Crisanta Fernández encendió el móvil a máximo volumen ayer por la mañana, por si acaso. En el fondo sabía que él no respondería. Esa sensación le resultaba tan predecible como el anuncio de lluvia: densa, inevitable, como si el aire se espesara antes de la tormenta. Aun así, subió el sonido. La esperanza es como una vieja cicatriz: duele, pero no se desprende.
Se recogió el pelo en un moño descuidado, con la ligera precisión de quien quiere parecer natural y, sin embargo, bonita. Se puso el abrigo verde oscuro, ese mismo en el que él le había dicho una vez que parecía un bosque otoñal. Desde entonces lo había dejado guardado, pero hoy lo sacó del armario. Aplicó labial rojo carmesí, demasiado brillante para una caminata matutina hacia la farmacia y la panadería.
En la farmacia de la calle Gran Vía había mucho bullicio. Alguien tosía con voz ronca en un rincón, otro discutía el precio de los remedios y alguien más estaba plantado, cambiando de pie en pie. Olía a hierbas y a algo ácido, a medicina. Crisanta tomó unas vitaminas, esas que él le había recomendado tres años atrás, cuando todavía compartían café por las mañanas. Miró el envase, leyendo la letra diminuta: fecha de caducidad hasta el próximo otoño. Como si, incluso dentro de esa cajita, el tiempo contara sus últimos meses.

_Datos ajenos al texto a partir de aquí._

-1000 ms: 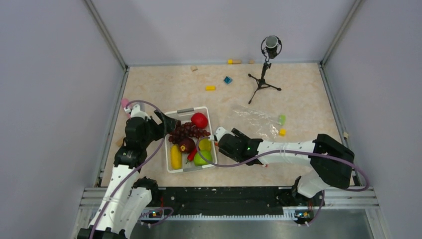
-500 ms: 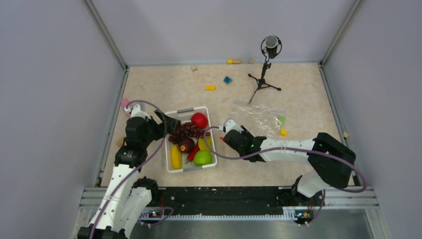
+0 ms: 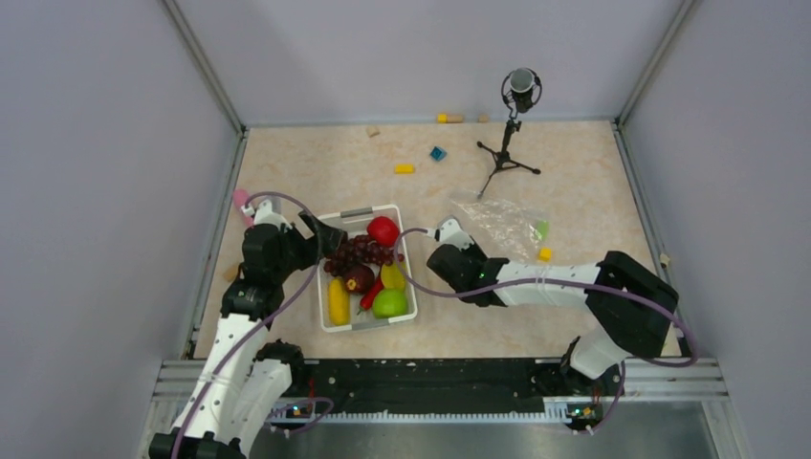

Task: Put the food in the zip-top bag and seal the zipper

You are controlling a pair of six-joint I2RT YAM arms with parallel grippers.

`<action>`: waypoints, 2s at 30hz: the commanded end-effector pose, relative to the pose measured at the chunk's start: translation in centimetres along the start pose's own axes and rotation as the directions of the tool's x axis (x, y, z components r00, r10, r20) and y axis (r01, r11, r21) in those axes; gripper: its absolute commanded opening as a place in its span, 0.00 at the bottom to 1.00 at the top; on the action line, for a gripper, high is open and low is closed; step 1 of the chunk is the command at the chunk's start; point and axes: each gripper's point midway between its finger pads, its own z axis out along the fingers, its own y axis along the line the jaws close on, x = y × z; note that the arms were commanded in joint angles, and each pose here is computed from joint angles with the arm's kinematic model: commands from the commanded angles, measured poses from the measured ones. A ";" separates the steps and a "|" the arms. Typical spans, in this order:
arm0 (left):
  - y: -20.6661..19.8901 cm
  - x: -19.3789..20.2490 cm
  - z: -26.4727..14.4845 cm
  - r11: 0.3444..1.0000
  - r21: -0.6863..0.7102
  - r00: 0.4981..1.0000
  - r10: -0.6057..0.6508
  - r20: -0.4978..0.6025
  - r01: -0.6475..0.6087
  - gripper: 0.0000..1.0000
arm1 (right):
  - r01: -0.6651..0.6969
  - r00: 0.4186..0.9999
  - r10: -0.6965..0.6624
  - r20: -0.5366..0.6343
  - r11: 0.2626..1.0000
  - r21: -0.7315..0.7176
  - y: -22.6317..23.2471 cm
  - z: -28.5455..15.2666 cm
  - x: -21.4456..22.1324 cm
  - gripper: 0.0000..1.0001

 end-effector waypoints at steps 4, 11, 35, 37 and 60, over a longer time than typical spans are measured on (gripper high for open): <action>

En la panadería del barrio, todo seguía como siempre: un joven con tatuaje en la muñeca detrás del mostrador, el aroma a pan recién horneado y canela, y una música suave que salía de un altavoz gastado. Compró un croissant de frambuesa, el mismo que él había llamado sabor de mañana mientras se limpiaba la barba con una servilleta. Se llevó dos. Uno, para el té en casa, como en los tiempos más simples. El otro simplemente porque sí, como un pequeño trozo de pasado que se puede guardar en el bolsillo.
Al volver a su piso, quedó paralizada. El silencio allí era pesado, como polvo asentado sobre libros viejos. El aire parecía inmóvil, temeroso de moverse. El móvil reposaba en el alféizar, pantalla hacia abajo, como avergonzado de su mirada. Ni mensajes, ni llamadas. Como si el mundo hubiera decidido pasar de largo sin notarla, como si ella se hubiera convertido en una sombra desvanida bajo la luz gris del amanecer.
Puso a hervir la tetera y, con el abrigo en mano, lo dejó caer lentamente, como temiendo perturbar la quietud. Colocó los zapatos junto a la puerta, ajustó el cuello del abrigo en el perchero. Encendió la radio antigua; la voz del locutor hablaba de atascos, luego de una nevada, y después de una exposición en el museo local. Todo sonaba apagado, como bajo el agua. Tomó un sorbo de té, hirviente, que quemó su garganta, pero lo tragó sin hacer una mueca. Se acercó a la ventana y apoyó la frente contra el cristal frío.
Afuera caía una nieve fina y punzante, que se posaba sobre paraguas, bufandas y el asfalto para luego derretirse al instante. Un joven padre, con chaqueta oscura, arreglaba la gorra de su hijo con la delicadeza que solo los años otorgan. Los ancianos caminaban apoyados el uno en el otro, como si sus manos se hubieran fusionado con el tiempo. Alguien apresurado resbalaba por la acera helada, otro reía pegado al móvil, y un tercero se quedaba mirando el escaparate adornado con luces navideñas. La vida seguía su curso, ruidosa, viva, indiferente, pasando de largo como un tren que ya se ha ido mientras ella aún estaba en la estación, indecisa.
Él no escribió.
Sin embargo, Crisanta tomó la escoba y barrió el suelo, aunque el polvo era escaso. Llamó a su tía y escuchó sus historias sobre la casa de campo, el vecino y la nueva receta de tarta. Regó el cactus viejo, vigilando que no se pusiera amarillento. Solicitó una cita con el médico, esa pequeña tarea que había pospuesto durante meses. Revisó los recibos; todo estaba pagado, y marcó una casilla en su agenda. Lavó la manta, añadiendo un poco más de suavizante para que la casa oliera a algo cálido y vivaz.
Al atardecer encendió la luz en todas las estancias. No por miedo a la oscuridad, sino porque le gustaba que el hogar pareciera vivo; sus ventanas brillaban reflejándose en el asfalto mojado, como susurrando: aquí hay alguien. Aquí hay vida.
Crisanta se miró en el cristal y pensó: «Él no escribió. Pero yo existo». No era excusa ni desafío, sino una verdad serena. Como una vela que se enciende no para otros, sino para uno mismo, para recordar que todavía estás aquí.